Pandas version checks
-
[X] I have checked that this issue has not already been reported.
-
[X] I have confirmed this bug exists on the latest version of pandas.
-
[X] I have confirmed this bug exists on the main branch of pandas.
Reproducible Example
# EXAMPLE 1
import numpy as np
import pandas as pd
import time
t0 = time.time()
col1_possible_values = ["".join(np.random.choice(list("ABCDEFGHIJKLMNOPRSTUVWXYZ"), 20)) for _ in range(700000)]
col2_possible_values = ["".join(np.random.choice(list("ABCDEFGHIJKLMNOPRSTUVWXYZ"), 10)) for _ in range(860)]
col1_values = np.random.choice(col1_possible_values, size=13000000, replace=True)
col2_values = np.random.choice(col2_possible_values, size=13000000, replace=True)
sample_df = pd.DataFrame(zip(col1_values, col2_values), columns=["col1", "col2"])
print(time.time()-t0)
t0 = time.time()
processed_df = sample_df.groupby("col1")["col2"].value_counts().unstack()
print(time.time()-t0)
# EXAMPLE 2
import numpy as np
import pandas as pd
import time
t0 = time.time()
col1_possible_values = ["".join(np.random.choice(list("ABCDEFGHIJKLMNOPRSTUVWXYZ"), 20)) for _ in range(700000)]
col2_possible_values = ["".join(np.random.choice(list("ABCDEFGHIJKLMNOPRSTUVWXYZ"), 10)) for _ in range(860)]
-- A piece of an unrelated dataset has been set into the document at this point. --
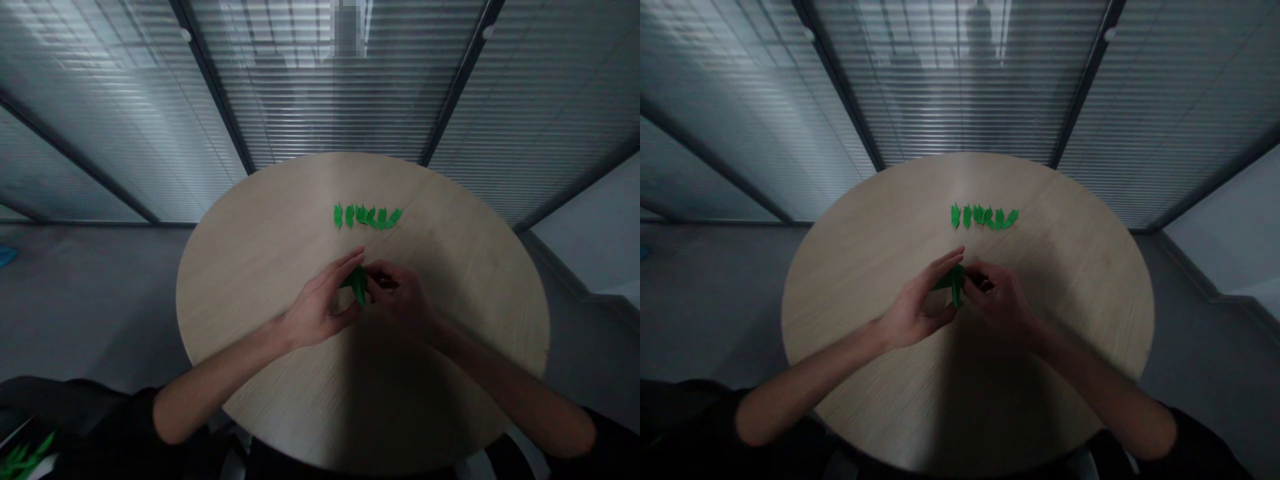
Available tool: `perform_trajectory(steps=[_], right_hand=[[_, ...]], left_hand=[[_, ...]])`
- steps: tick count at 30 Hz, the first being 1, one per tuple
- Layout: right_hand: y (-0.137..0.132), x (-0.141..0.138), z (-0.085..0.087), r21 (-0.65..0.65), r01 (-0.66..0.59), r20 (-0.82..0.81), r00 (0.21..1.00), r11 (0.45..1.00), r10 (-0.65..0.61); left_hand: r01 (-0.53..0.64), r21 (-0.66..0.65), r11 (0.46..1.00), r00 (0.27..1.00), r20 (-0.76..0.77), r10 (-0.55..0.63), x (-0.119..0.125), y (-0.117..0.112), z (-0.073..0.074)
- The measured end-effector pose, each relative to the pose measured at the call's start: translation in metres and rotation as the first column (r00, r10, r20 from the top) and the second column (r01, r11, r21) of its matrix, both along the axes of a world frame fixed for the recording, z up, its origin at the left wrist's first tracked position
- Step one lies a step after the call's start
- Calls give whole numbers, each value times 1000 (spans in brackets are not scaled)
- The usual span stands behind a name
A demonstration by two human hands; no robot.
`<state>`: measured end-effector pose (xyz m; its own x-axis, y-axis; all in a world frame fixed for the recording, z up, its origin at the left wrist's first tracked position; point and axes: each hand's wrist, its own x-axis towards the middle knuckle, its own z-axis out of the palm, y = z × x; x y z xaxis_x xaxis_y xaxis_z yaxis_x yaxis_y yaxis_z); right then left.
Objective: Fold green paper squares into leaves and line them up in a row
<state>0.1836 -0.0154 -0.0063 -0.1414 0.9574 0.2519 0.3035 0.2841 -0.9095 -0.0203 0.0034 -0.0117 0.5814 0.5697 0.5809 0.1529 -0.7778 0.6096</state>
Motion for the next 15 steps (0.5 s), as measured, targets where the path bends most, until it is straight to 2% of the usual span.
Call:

col1_values = np.random.choice(col1_possible_values, size=13000000, replace=True)
col2_values = np.random.choice(col2_possible_values, size=13000000, replace=True)
sample_df = pd.DataFrame(zip(col1_values, col2_values), columns=["col1", "col2"])
sample_df['col2'] = sample_df['col2'].astype('category')
print(time.time()-t0)
t0 = time.time()
processed_df = sample_df.groupby("col1")["col2"].value_counts().unstack()
print(time.time()-t0)
Issue Description
I have 2022 Macbook Pro M1 Pro, pandas 1.4.1, numpy 1.22.2
I noticed significant performance drop when trying to perform
sample_df.groupby("col1")["col2"].value_counts().unstack()
when col2 or both col1 and col2 are of type 'category' instead of default type 'object'. Operation in EXAMPLE 1 runs around ~25 seconds on my computer (similar for 2019 Macbook Pro with Intel processor). In EXAMPLE 2 I have run the operation for more than 20 minutes and it still did not finish (on 2019 Macbook Pro with Intel processor running time is similar for EXAMPLE 1 and EXAMPLE 2).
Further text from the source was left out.